On Tuesday her hours were four in the afternoon to twelve at night. She’d started studying for her Sergeant’s exam at five A.M., her hundreds of pages of notes and exercises laid out all over the bed and floor. The phone rang at two minutes to ten.

“April?”

“Yeah?” she confirmed without enthusiasm.

“Mike. There’s been another one.”

The adrenaline kicked in like a shot, instantly filling her with energy. With just those words she knew what he meant. “Where?”

“Little boutique on Second Avenue. Fifty-fifth Street.”

“I’m on my way.” The location rang a bell. It was where the other friend of Maggie’s lived, the one who didn’t get out of bed.

40

By the time April got there, over fifteen vehicles and thirty cops jammed the area that was already roped off with sticky crime-scene tape. The two beat officers from the 17th Precinct who got there first and were responsible for securing the scene were still fighting a losing battle trying to keep interested colleagues out of European Imports. At least a dozen people had marched into the store to have a look. All had come out in a hurry, green as the corpse.
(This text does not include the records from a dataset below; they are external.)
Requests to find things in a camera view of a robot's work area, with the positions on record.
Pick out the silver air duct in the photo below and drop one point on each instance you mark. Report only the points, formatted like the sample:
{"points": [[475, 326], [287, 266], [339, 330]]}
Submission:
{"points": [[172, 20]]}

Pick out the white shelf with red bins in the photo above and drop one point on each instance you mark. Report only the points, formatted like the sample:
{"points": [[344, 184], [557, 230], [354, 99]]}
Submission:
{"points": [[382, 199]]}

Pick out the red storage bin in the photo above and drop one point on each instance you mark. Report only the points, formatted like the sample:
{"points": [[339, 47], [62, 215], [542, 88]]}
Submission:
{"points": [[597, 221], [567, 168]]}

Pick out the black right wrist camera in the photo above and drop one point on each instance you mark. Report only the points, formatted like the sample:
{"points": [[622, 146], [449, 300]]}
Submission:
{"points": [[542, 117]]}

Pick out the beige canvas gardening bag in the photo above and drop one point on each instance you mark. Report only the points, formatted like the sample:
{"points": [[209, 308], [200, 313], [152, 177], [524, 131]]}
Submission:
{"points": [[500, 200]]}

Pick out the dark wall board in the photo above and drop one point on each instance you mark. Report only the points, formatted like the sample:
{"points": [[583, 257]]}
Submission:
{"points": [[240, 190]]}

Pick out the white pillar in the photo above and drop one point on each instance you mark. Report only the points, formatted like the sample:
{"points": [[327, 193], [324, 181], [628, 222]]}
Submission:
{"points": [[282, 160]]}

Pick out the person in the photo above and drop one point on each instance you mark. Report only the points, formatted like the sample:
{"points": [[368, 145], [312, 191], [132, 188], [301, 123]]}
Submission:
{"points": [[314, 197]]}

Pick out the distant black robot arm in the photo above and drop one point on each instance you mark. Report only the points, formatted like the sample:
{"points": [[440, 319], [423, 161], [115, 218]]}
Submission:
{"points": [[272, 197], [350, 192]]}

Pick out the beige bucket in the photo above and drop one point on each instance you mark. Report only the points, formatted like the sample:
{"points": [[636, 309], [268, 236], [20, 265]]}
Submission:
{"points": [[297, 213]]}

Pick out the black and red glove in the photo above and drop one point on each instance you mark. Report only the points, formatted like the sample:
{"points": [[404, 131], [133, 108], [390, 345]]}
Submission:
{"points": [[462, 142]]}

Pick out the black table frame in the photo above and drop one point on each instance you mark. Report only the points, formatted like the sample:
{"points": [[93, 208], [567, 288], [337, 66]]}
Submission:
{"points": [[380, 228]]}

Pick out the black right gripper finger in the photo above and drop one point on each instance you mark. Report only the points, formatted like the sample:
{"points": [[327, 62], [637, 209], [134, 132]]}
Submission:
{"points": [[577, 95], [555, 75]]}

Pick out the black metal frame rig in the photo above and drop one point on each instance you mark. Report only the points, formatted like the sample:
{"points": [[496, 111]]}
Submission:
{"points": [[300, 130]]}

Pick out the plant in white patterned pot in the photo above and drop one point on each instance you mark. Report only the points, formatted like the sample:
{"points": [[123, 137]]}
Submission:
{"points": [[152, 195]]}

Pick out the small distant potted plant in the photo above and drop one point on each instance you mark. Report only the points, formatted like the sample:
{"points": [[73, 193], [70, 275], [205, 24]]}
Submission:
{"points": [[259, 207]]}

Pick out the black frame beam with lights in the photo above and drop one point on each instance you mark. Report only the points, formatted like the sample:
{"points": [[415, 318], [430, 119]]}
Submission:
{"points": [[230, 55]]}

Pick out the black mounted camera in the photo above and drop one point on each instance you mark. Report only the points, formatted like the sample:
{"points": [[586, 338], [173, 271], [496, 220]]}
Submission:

The ABC news van that April had seen the week before outside the bagel store on Fifty-sixth Street must have picked up the police call while they were getting breakfast. They were already setting up for a special broadcast.

“Get them out of here!” Lieutenant Braun barked at the beat officers, pointing to the news team.

Two other officers from the 17th were trying to direct the traffic. The street was a mess. Vehicles, including half a dozen blue-and-whites from each precinct, the news van, an EMS ambulance, and a crime-scene station wagon were all triple-parked on Second Avenue, slowing the traffic to a frustrated trickle.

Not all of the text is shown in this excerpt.